What you will do:
Wherever the word "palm" turns up in a line of the entries, copy that line.

(Items from a data source)
+ + + + + + +

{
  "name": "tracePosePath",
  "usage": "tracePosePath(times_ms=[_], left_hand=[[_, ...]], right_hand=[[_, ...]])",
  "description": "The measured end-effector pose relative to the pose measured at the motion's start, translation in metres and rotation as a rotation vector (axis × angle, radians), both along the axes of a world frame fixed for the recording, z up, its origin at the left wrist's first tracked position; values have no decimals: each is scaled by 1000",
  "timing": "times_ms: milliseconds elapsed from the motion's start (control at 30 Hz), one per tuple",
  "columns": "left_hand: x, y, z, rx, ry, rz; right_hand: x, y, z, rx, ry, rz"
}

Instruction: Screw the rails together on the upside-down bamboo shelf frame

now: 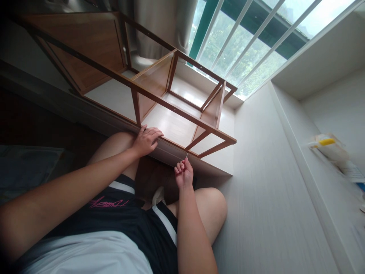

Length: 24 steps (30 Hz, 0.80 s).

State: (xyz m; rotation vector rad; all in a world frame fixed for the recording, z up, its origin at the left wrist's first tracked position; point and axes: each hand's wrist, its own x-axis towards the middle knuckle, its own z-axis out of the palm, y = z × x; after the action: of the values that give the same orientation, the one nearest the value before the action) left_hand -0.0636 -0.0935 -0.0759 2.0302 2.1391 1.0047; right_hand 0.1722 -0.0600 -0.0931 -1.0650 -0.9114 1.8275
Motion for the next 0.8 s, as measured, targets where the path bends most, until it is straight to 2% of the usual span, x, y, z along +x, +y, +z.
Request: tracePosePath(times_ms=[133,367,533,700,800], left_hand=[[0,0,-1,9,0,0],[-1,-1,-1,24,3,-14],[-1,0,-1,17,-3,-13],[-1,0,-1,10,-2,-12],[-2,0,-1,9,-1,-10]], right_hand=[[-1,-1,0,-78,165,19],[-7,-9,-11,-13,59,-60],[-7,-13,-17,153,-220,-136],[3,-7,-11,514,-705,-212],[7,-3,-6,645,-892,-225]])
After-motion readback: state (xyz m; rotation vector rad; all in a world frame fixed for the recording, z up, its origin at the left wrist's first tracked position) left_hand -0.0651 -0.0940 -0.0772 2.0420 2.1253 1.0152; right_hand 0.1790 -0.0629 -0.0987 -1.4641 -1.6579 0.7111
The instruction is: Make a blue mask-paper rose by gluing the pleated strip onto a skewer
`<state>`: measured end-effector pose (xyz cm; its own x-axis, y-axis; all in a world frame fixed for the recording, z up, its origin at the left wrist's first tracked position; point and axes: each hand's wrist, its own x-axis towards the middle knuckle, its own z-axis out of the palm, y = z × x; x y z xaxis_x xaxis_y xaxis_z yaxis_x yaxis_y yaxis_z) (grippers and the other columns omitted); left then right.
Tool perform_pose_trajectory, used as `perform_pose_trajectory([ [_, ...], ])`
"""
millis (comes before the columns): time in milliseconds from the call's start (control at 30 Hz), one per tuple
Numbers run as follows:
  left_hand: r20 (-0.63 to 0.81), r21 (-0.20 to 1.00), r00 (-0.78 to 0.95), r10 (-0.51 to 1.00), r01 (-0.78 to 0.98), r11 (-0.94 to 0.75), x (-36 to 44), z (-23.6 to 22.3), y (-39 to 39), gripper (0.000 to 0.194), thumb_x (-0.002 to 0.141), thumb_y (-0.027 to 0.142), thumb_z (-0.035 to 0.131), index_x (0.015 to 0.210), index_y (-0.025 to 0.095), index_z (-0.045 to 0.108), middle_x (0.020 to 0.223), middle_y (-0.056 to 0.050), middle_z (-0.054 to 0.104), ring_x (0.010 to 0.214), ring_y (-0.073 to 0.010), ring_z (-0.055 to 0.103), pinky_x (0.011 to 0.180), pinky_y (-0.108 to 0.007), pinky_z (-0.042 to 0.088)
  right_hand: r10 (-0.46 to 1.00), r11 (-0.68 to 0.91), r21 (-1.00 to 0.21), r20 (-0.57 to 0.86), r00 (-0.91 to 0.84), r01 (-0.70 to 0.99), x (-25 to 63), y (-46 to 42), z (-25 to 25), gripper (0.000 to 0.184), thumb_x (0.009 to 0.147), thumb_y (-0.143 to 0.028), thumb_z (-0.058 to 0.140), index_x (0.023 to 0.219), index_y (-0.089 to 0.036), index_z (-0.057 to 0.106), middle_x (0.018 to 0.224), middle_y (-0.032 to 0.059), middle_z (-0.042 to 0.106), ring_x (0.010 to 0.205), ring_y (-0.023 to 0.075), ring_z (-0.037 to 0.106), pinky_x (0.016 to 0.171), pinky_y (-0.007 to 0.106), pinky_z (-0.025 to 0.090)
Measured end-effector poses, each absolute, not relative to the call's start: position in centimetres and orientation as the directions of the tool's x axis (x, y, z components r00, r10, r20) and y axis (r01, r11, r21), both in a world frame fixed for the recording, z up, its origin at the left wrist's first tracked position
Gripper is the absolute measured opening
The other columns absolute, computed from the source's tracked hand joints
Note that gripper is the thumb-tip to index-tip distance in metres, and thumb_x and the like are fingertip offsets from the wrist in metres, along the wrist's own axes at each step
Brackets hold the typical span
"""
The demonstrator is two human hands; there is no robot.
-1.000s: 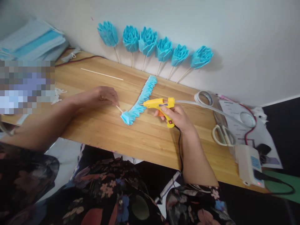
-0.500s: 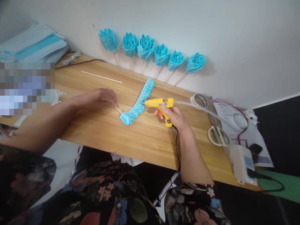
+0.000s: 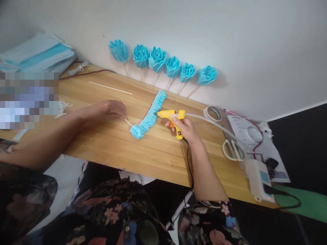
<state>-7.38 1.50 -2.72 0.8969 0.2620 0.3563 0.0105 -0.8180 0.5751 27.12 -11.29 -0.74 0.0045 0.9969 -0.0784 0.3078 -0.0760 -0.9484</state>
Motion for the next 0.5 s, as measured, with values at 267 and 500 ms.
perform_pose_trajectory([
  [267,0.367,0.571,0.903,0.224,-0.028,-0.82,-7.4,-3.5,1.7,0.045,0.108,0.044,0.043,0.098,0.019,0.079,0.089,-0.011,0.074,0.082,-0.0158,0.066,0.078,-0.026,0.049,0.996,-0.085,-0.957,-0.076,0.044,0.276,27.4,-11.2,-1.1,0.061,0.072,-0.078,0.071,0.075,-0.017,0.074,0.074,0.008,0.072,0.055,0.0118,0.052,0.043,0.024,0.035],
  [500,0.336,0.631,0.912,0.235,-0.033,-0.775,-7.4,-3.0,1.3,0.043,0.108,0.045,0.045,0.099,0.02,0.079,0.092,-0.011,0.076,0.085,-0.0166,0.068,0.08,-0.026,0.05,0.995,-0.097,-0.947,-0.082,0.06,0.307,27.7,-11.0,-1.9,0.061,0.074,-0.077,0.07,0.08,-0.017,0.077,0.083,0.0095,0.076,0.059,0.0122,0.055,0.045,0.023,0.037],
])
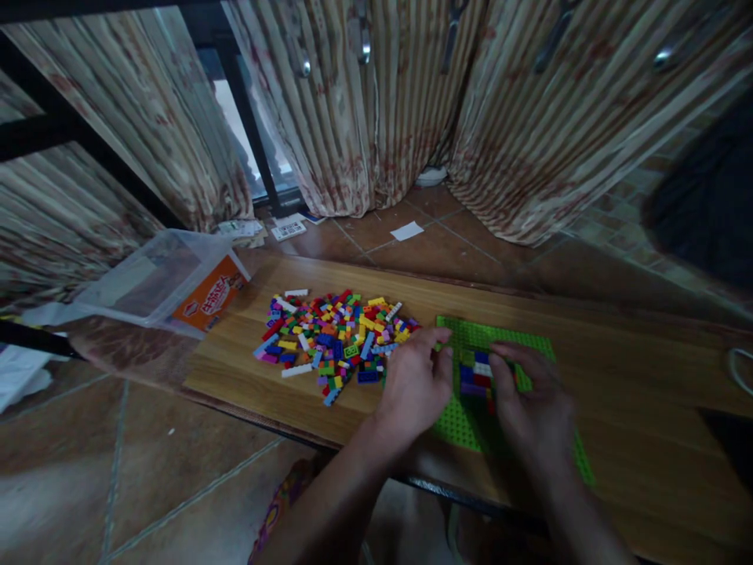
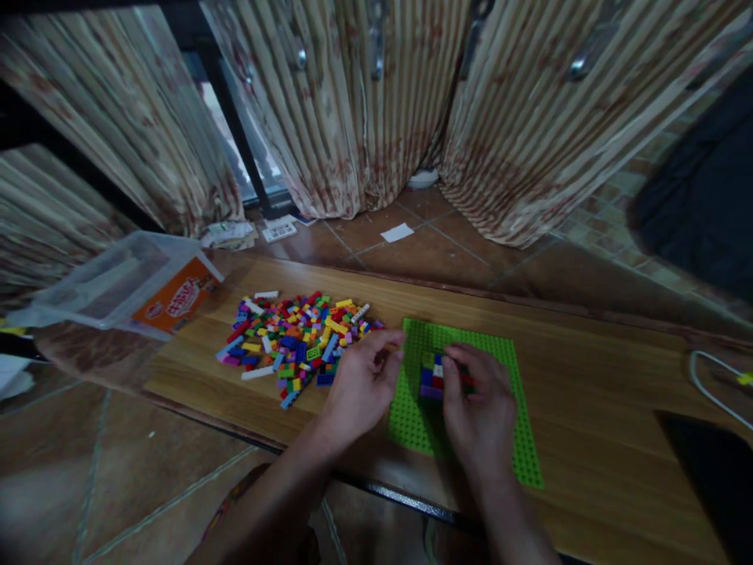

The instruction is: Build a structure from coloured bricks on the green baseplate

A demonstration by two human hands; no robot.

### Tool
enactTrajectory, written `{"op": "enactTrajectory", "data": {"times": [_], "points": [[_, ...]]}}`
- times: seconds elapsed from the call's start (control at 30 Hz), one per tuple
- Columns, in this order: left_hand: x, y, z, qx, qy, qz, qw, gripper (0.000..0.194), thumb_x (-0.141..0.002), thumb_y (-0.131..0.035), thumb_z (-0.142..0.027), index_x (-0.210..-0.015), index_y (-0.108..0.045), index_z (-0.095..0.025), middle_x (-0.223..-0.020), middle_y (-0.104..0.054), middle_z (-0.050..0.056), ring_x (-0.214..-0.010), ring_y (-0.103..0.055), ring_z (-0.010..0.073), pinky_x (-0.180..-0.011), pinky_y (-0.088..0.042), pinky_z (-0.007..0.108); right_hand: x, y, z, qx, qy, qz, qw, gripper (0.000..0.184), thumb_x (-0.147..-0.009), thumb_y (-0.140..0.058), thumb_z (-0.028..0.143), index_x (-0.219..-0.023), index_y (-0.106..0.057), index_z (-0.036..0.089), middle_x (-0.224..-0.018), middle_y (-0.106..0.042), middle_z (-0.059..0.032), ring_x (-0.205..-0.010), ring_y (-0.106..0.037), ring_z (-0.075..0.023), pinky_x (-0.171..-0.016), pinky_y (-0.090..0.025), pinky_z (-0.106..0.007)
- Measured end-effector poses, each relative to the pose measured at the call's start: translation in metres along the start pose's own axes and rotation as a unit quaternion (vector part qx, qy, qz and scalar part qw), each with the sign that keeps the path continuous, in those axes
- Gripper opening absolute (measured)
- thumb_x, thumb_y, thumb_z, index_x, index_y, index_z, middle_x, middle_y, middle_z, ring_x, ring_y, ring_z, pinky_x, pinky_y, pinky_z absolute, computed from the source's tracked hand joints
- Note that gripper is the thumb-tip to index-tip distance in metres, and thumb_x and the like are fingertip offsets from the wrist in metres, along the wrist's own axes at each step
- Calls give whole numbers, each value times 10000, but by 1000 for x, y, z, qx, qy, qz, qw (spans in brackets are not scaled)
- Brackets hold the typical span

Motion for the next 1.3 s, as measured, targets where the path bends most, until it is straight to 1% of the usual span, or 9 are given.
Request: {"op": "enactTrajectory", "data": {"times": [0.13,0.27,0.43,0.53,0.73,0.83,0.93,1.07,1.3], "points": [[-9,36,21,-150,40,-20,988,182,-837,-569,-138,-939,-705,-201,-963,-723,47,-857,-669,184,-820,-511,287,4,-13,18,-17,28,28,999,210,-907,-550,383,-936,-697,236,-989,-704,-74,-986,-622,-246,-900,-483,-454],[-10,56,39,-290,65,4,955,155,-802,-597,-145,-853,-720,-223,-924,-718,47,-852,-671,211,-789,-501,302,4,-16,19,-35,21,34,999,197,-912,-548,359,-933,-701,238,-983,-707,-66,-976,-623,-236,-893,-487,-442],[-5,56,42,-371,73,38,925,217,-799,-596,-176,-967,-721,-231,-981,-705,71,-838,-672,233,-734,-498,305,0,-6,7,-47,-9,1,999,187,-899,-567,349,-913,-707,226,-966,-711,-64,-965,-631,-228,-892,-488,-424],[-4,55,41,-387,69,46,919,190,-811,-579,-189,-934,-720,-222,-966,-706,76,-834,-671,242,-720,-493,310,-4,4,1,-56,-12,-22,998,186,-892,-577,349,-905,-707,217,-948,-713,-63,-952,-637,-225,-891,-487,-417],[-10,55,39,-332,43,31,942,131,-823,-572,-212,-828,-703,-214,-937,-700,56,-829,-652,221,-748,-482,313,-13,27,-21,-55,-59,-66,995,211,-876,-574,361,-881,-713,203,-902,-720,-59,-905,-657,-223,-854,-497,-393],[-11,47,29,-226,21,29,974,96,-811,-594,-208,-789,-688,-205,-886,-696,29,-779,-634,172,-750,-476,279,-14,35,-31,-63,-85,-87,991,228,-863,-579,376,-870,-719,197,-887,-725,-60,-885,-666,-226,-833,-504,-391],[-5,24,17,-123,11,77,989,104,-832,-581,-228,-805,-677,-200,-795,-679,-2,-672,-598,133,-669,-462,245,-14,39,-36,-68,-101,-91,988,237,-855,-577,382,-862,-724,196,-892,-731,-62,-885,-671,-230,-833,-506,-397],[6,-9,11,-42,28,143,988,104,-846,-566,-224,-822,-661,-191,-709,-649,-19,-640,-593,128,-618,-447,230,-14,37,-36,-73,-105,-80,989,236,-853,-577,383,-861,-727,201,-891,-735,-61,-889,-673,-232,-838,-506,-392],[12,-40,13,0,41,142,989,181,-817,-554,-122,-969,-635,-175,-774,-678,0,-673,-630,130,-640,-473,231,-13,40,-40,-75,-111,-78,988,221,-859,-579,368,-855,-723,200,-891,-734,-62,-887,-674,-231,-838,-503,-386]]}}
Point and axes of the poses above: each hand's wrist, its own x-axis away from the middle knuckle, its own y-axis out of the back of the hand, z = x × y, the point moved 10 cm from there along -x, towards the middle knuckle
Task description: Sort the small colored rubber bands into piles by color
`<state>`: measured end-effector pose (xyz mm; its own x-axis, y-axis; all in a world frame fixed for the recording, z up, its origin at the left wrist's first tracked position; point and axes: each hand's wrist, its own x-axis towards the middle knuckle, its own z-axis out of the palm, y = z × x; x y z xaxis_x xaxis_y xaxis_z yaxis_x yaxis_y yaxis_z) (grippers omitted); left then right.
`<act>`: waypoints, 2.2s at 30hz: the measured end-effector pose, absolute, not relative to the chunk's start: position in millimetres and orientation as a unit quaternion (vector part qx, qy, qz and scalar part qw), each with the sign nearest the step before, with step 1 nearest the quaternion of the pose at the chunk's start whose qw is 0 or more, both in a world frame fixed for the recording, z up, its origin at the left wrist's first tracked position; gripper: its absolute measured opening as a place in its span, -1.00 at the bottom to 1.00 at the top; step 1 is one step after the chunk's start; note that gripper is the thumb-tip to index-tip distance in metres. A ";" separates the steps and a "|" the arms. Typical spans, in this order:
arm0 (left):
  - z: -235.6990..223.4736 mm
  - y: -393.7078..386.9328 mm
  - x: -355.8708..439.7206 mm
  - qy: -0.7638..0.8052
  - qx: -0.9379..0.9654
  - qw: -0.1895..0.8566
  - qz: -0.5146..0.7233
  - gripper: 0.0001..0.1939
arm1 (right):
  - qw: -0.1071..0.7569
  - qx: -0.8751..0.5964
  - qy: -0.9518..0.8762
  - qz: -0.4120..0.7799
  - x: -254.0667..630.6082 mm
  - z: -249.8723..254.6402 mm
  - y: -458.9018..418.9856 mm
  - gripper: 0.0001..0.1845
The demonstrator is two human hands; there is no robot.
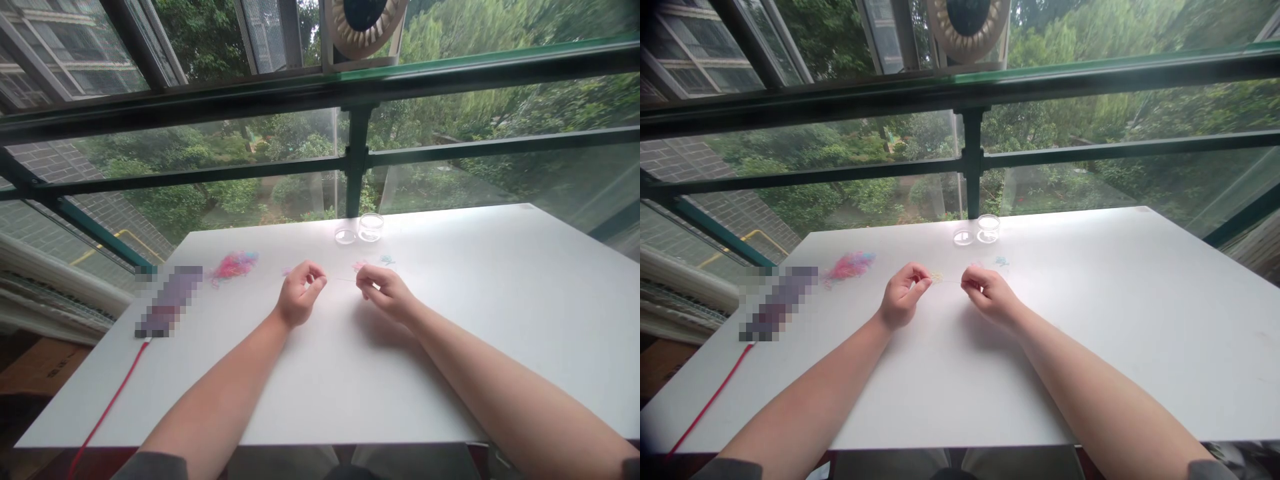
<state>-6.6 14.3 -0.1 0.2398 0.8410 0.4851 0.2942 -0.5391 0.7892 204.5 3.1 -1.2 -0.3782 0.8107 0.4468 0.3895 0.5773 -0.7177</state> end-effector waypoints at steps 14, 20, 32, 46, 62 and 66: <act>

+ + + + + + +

Solution:
State: (xyz m; rotation vector rad; all in a world frame fixed for the recording, z up, its origin at the left wrist's first tracked position; point and axes: each hand's wrist, its own x-axis towards the middle knuckle, its own z-axis out of the palm, y = z × x; after the action: of the values that give the same orientation, the one nearest the value before the action) left_hand -0.0636 -0.0935 -0.0759 2.0302 2.1391 1.0047; right_hand 0.1722 -0.0600 -0.0931 -1.0650 -0.9114 1.8275
`<state>`: measured end-effector pose (xyz cm; its own x-axis, y-axis; all in a world frame fixed for the recording, z up, its origin at the left wrist's first tracked position; point and axes: each hand's wrist, its own x-axis towards the middle knuckle, its own z-axis out of the palm, y = z × x; x y z xaxis_x xaxis_y xaxis_z yaxis_x yaxis_y yaxis_z) (grippers and the other columns omitted); left then right.
`<state>`: measured end-effector pose (xyz mm; its own x-axis, y-axis; all in a world frame fixed for the recording, z up, its origin at the left wrist's first tracked position; point and axes: each hand's wrist, its own x-axis towards the middle knuckle, its own z-axis out of the palm, y = z × x; x y z xaxis_x xaxis_y xaxis_z yaxis_x yaxis_y yaxis_z) (grippers omitted); left then right.

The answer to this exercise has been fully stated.